In the entries below, find the line with "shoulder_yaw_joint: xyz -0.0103" and the line with "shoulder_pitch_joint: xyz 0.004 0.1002"; give again those lines and every line between them, exactly.

### [Extracted records]
▽
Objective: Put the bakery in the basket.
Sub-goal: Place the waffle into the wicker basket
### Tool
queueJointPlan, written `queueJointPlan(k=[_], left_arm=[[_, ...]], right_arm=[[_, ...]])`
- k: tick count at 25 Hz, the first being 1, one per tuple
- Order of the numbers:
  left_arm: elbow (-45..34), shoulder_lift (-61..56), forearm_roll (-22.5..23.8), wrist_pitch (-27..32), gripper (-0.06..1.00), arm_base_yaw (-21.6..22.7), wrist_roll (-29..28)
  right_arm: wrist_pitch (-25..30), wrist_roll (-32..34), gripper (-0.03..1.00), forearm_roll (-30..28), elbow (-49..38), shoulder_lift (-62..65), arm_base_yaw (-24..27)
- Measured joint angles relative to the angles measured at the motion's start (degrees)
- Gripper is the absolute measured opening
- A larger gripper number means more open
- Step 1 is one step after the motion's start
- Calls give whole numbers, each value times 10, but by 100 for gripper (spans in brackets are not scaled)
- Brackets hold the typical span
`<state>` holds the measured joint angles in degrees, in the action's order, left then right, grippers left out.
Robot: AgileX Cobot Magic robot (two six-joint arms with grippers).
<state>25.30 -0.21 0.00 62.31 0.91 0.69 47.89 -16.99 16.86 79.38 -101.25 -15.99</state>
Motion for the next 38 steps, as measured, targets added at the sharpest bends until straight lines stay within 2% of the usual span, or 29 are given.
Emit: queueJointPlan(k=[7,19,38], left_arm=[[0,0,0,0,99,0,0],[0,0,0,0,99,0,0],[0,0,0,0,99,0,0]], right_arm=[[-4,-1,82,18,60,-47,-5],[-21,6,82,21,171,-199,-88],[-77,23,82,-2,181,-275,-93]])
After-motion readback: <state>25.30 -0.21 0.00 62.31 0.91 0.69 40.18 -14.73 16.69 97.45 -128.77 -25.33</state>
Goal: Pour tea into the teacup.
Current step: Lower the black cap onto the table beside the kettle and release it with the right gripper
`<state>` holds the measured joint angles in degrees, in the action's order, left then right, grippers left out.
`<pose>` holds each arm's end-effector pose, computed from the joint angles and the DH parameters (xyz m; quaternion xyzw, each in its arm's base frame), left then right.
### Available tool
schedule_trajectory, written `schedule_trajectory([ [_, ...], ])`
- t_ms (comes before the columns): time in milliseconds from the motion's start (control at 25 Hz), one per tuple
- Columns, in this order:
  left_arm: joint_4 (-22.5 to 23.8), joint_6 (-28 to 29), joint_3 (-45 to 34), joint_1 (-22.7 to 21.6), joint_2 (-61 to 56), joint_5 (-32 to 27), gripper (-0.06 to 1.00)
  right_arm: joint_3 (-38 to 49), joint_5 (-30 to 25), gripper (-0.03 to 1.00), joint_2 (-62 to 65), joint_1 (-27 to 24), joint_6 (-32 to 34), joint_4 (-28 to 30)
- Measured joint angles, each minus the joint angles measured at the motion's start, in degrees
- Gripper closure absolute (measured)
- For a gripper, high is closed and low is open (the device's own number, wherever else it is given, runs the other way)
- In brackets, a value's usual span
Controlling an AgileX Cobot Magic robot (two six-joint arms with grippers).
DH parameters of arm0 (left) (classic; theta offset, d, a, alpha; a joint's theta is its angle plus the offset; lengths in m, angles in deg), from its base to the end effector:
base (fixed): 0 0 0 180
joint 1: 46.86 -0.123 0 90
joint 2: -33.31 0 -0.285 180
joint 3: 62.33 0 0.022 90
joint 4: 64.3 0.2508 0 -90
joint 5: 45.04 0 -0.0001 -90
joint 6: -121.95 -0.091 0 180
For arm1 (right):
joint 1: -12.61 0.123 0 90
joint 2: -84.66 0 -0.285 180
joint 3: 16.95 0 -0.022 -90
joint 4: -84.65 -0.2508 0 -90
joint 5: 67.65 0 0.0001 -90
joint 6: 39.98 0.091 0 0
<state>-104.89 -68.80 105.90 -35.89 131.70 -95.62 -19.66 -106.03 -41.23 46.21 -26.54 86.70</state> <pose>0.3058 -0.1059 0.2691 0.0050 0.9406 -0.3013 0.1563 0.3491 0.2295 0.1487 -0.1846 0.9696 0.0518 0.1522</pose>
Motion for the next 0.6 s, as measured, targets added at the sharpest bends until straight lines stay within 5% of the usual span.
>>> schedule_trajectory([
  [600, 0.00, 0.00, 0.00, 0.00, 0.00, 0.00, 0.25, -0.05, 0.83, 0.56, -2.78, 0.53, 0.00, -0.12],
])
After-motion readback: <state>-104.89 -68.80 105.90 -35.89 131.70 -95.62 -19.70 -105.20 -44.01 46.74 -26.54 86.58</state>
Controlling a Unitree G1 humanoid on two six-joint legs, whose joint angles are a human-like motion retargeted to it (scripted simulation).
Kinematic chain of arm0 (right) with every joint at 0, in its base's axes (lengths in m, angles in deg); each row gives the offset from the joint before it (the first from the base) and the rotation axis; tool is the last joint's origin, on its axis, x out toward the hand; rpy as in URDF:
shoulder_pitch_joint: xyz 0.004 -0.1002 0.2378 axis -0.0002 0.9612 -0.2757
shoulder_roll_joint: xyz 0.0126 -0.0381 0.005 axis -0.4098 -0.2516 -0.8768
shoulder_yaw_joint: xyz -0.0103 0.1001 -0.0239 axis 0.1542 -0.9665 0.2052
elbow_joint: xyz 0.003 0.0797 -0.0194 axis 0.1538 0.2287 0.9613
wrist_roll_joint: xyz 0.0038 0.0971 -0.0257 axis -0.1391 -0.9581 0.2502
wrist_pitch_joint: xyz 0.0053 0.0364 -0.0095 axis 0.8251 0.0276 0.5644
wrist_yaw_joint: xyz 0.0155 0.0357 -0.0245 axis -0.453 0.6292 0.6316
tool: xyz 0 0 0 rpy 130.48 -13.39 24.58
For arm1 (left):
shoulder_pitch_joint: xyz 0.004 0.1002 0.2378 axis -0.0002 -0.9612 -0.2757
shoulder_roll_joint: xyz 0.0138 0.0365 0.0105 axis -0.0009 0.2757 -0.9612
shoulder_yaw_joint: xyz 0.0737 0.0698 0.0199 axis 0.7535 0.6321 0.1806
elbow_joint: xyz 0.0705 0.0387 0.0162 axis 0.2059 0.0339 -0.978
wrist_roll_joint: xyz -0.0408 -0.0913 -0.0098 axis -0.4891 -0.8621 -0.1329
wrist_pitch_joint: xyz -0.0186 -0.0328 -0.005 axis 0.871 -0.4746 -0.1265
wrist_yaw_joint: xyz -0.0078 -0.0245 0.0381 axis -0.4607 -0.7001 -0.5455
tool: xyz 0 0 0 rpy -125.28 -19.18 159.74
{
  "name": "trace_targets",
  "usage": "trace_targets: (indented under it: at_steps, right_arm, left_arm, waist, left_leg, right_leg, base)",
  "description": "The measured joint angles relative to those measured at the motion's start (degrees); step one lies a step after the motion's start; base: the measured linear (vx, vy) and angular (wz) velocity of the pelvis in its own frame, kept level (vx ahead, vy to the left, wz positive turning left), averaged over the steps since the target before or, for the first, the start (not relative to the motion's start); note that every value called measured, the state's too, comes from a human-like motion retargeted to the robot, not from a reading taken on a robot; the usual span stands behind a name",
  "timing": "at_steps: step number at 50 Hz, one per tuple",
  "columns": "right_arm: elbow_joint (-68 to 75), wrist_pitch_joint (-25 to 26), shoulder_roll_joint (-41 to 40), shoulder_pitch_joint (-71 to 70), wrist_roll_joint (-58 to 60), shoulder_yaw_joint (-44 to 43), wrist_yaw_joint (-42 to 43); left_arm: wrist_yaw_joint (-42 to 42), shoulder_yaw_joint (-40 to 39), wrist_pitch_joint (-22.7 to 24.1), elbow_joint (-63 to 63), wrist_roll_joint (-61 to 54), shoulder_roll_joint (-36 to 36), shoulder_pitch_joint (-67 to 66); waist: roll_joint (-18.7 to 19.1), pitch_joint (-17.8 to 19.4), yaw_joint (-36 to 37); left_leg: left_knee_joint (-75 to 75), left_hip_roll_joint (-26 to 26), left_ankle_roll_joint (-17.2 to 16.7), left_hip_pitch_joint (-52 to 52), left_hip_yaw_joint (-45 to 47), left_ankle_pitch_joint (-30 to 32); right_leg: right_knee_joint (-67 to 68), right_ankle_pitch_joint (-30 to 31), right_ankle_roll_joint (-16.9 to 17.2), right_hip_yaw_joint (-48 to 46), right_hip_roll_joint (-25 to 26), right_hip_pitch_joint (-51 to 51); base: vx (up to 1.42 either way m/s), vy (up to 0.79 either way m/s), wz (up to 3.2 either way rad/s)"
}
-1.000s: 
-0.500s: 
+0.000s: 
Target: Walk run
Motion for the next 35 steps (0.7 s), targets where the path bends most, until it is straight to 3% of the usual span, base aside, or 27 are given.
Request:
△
### [Answer to this exercise]
shoulder_yaw_joint: xyz -0.0103 0.1001 -0.0239 axis 0.1542 -0.9665 0.2052
elbow_joint: xyz 0.003 0.0797 -0.0194 axis 0.1538 0.2287 0.9613
wrist_roll_joint: xyz 0.0038 0.0971 -0.0257 axis -0.1391 -0.9581 0.2502
wrist_pitch_joint: xyz 0.0053 0.0364 -0.0095 axis 0.8251 0.0276 0.5644
wrist_yaw_joint: xyz 0.0155 0.0357 -0.0245 axis -0.453 0.6292 0.6316
tool: xyz 0 0 0 rpy 130.48 -13.39 24.58
For arm1 (left):
shoulder_pitch_joint: xyz 0.004 0.1002 0.2378 axis -0.0002 -0.9612 -0.2757

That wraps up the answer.